• INPUT:
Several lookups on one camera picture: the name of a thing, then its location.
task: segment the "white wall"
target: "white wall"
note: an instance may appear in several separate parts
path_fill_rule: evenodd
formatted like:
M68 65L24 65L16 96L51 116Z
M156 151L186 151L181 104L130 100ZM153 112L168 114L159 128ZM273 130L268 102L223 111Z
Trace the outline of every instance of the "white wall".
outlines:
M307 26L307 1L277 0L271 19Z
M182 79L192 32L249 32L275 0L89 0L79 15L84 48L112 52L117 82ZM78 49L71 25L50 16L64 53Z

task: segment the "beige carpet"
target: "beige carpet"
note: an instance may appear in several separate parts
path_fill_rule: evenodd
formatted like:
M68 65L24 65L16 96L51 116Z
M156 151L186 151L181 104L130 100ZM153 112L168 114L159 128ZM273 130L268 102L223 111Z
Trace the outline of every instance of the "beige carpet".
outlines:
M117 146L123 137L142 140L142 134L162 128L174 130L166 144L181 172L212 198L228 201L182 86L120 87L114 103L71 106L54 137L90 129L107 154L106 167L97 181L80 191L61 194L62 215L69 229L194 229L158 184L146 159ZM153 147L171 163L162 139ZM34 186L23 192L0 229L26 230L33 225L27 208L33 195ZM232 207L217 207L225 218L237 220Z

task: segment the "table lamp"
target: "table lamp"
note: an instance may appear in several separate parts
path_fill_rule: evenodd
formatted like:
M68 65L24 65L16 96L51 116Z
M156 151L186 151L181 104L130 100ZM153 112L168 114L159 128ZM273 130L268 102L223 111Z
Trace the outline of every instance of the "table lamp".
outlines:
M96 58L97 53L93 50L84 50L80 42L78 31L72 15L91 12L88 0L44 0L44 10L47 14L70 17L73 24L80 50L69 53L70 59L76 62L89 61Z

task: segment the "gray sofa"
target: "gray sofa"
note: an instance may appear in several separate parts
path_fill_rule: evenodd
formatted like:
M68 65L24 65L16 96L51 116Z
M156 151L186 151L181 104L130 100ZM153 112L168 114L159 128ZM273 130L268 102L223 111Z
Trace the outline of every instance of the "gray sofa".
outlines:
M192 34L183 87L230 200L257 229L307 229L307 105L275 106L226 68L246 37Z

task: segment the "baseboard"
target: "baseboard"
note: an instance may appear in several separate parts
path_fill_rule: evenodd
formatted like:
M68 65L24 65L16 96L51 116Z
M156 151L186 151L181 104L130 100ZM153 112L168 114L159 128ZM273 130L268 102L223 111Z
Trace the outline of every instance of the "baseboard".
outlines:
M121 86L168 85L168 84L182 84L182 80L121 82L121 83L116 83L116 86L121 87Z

• INSTRUCTIONS FOR THE TASK:
In the entries above, some lines hold the string "target". Copy each of them.

• TASK RESULT:
target: "white wall"
target: "beige carpet"
target: "table lamp"
target: "gray sofa"
target: "baseboard"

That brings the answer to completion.